Monday, April 26, 2010

Opt-in Botnets

As businesses and governments have moved their presence online, protesting and other public forms of disaffection against them have followed. Growing numbers of people have been motivated to take up the cyber-equivalents of protest placards, highway sit-downs and Molotov cocktails.

The last few years have shown a steady increase in the sophistication of the tools and tactics the disaffected use online. Social networking applications, Web 2.0 technologies and the general availability of what can best be described as “military grade” cyber attack tools make it a trivial task for protestors to launch crippling attacks from anywhere around the world.

The massive adoption of social networking portals and micro-blogging services in turn created a new generation of centralized Command-and-Control (CnC) capabilities that quickly and easily organize protests for international participants from all walks of life. The simplicity with which these technologies can be leveraged for attack coordination against governments and commercial organizations cannot be underestimated.

A second generation of cyber-protesting tools has emerged, encompassing a disturbing blend of criminal technology and activist enthusiasm. A growing number of movements are asking their members to deliberately install botnets on their hosts and within their networks in order to participate in more sophisticated and effecting cyber-protests.

Botnets have always been considered a severe threat that removes PCs and servers from IT control. However, botnet compromises have always come from the accidental and unknowing installation of bot malware. The purposeful and intentional acceptance of bot malware, however laudable the cause, presents a dangerous challenge to any organization concerned about maintaining control over network assets and demonstrating proper fiduciary responsibility.

In short, the introduction of social networking CnC and an increasingly diverse range of motivations and common-cause group memberships is opening the doors to new cyber-protesting possibilities – and to criminal misappropriation of hacktivist botnets. This whitepaper examines the evolutionary path of opt-in botnets, including how tactics have changed, why anyone would willingly choose to join a botnet, and what activist botnets mean to organizations that find themselves both victims and enablers of a botnet-driven attack.

1 comment:

  1. i'm hesitant to label tools that people knowingly install as bot software, even if a degree of aggregated remote control is provided by it. it becomes difficult to distinguish them from seti@home, distributed.net, or the blue frog client from the now defunct blue security anti-spam company. parallels could probably also be drawn with p2p software, among other things.

    client tools for distributing workload are increasing in number, regardless of whether that workload be for a legitimate purpose, an illegal enterprise, or something in between. if we aren't careful we could wind up throwing out the baby with the bath water.

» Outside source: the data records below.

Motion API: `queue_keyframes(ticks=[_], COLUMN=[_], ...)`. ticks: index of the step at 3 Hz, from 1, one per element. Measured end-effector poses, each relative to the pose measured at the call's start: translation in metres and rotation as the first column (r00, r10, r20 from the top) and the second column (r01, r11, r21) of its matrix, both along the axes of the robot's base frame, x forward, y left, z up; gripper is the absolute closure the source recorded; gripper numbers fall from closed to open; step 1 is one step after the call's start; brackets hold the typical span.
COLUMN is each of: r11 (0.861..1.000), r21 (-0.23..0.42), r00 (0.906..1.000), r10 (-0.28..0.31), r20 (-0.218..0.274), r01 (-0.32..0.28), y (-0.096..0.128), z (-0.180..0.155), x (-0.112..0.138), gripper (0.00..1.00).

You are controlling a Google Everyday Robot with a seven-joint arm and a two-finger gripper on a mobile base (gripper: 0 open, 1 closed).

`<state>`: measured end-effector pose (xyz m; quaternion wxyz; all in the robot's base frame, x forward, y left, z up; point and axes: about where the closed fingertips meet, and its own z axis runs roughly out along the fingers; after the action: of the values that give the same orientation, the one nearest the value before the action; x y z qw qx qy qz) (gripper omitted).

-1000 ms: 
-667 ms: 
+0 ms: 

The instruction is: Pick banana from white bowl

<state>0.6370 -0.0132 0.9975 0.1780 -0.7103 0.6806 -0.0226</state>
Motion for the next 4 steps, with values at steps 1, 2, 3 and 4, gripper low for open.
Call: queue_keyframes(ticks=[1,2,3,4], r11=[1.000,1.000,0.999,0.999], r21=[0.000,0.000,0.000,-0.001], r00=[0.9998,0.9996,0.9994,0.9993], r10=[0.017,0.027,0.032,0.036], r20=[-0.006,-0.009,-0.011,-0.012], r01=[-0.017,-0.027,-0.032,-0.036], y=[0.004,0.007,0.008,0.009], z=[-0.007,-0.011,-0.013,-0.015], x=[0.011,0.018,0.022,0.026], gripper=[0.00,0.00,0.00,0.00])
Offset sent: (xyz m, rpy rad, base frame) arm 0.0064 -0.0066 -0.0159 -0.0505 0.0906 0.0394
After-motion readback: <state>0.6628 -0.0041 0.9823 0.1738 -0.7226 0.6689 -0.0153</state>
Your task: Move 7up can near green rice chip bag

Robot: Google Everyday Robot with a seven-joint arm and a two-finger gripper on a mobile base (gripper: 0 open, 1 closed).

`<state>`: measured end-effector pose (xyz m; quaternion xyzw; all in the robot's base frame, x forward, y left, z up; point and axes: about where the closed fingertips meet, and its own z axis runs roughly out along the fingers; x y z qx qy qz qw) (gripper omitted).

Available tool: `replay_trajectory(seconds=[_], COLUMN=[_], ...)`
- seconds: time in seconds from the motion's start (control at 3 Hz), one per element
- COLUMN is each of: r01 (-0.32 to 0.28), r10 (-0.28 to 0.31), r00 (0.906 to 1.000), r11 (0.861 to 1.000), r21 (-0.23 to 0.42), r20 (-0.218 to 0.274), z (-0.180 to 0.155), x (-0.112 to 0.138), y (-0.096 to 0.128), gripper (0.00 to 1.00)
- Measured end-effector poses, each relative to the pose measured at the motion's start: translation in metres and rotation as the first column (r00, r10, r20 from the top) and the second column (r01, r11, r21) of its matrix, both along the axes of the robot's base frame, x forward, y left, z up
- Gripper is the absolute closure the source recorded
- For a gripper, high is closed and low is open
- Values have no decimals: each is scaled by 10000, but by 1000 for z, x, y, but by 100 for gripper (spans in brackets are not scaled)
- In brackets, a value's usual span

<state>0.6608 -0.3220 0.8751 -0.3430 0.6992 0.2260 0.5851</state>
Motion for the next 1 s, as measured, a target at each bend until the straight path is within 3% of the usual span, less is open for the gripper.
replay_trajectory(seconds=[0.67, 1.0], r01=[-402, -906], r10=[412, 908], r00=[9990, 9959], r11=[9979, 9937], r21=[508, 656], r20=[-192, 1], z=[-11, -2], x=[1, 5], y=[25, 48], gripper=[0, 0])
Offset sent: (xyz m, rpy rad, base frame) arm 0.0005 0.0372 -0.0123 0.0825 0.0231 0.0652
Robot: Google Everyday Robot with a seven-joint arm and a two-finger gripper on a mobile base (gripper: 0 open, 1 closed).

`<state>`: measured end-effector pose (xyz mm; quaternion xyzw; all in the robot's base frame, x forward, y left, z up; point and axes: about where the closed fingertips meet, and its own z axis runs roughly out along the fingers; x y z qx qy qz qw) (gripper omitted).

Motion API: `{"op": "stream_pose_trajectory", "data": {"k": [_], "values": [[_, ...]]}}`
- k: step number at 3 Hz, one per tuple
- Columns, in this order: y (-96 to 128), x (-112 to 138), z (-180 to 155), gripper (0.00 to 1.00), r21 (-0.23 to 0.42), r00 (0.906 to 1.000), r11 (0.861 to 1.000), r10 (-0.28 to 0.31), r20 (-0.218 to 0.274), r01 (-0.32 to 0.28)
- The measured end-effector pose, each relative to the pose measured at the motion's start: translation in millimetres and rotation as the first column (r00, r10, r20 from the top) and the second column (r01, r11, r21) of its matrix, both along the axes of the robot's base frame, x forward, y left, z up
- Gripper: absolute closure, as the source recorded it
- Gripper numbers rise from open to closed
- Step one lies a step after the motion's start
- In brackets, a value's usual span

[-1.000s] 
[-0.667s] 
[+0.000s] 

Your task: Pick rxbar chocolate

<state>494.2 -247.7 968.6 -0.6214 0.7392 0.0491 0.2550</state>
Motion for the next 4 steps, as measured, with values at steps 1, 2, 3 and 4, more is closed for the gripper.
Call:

    there's a category of malware that rarely gets much attention and i suspect many people might not even realize qualifies as malware (even though it's clearly malicious software). that category is the attack software that, rather than running on a compromised victim's machine (which is what we typically think of for malware), actually runs on machines legitimately owned by the attacker(s). opt-in hactivist tools seem like they would belong in this category. unfortunately this category is so seldom discussed there is probably a paucity of malware classifications under it which could be applied such opt-in hactivist tools.